Assigned task:
Your answer should consist of all lines in the listing that hold the word "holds".

Records provided:
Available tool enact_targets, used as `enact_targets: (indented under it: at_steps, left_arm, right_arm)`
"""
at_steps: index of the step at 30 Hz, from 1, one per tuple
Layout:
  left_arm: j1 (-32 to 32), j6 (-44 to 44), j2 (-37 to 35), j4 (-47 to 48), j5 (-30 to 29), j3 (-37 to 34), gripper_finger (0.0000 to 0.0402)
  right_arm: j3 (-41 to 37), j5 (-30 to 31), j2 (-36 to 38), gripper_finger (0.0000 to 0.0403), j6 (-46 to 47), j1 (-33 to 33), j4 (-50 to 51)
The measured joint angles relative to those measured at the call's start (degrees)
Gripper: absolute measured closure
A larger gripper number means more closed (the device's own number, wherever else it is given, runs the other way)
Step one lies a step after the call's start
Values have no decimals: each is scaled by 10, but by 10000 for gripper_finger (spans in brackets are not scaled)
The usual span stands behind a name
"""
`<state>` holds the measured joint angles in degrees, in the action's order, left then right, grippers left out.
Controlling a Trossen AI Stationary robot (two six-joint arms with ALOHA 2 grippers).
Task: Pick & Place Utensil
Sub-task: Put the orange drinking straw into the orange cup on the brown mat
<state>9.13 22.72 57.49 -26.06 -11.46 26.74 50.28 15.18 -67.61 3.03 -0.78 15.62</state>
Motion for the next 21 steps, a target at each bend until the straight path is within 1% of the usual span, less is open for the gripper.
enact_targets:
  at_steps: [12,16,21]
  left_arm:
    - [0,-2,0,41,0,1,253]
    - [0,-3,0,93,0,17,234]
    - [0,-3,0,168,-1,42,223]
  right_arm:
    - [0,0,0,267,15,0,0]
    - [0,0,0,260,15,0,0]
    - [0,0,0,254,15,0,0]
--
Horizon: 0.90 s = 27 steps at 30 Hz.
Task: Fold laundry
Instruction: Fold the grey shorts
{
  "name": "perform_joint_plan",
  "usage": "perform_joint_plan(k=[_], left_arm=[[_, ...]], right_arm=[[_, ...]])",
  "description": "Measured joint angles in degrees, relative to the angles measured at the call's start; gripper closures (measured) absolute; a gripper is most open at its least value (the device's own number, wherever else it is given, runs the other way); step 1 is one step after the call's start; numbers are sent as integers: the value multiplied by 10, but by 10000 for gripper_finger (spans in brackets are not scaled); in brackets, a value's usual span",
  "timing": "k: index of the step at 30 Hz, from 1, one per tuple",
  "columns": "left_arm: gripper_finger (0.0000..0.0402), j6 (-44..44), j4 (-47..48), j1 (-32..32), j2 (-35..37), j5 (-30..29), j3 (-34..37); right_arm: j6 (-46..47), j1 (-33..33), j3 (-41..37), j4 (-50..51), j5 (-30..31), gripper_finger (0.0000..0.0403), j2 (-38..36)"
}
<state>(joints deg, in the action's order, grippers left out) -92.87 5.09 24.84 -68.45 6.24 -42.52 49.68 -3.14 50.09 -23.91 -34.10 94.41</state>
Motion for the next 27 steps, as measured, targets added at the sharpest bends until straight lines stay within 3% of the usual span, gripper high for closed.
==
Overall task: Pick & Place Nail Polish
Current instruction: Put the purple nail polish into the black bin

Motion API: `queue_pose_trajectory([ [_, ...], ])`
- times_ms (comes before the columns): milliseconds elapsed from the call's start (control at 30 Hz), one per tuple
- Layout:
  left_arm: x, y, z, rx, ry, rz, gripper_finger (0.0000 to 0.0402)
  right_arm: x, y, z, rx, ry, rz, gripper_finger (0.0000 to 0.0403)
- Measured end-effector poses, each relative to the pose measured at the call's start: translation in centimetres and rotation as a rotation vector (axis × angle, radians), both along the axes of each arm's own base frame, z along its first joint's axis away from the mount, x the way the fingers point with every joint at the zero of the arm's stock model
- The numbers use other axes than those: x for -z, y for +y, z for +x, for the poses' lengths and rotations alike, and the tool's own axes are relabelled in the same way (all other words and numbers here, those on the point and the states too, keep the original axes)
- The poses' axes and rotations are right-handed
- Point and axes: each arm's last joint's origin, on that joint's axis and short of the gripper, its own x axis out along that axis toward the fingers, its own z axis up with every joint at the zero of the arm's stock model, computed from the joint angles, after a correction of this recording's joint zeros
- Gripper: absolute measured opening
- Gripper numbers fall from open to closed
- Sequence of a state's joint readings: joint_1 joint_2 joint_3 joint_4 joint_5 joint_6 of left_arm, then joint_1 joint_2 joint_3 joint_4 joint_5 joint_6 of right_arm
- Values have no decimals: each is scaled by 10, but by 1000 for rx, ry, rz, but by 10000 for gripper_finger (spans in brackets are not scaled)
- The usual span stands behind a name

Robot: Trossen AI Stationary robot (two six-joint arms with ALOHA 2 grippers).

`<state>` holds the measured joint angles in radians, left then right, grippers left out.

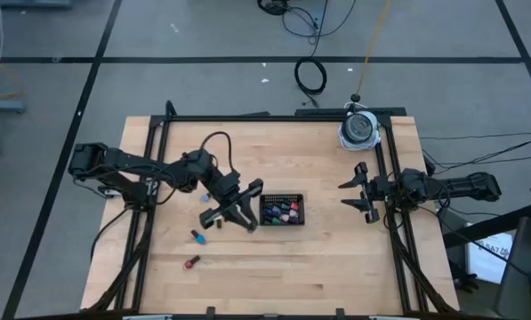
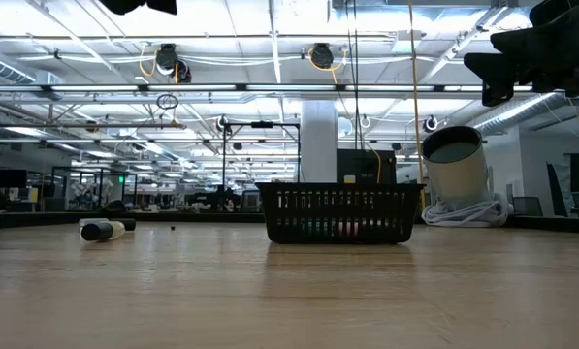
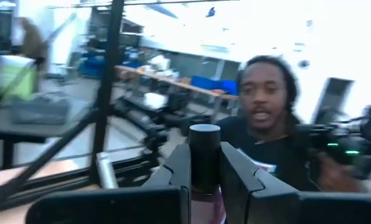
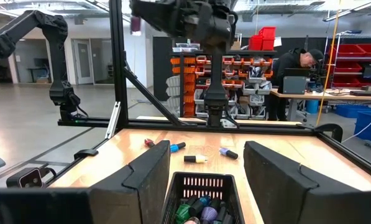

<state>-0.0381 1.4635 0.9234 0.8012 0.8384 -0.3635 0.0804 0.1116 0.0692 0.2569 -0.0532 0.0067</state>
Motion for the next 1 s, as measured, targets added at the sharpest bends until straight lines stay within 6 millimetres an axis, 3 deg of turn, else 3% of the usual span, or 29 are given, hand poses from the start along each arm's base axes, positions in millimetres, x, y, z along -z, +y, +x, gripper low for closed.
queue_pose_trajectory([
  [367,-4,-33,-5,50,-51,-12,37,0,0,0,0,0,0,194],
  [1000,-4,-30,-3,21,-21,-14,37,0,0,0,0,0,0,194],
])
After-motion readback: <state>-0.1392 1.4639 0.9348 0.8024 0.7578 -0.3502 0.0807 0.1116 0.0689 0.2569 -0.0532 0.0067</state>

Solution for this exercise:
`<state>` holds the measured joint angles in degrees, in the action's order, left then right, grippers left out.
`<state>` holds the measured joint angles in radians, left then right, grippers left out.

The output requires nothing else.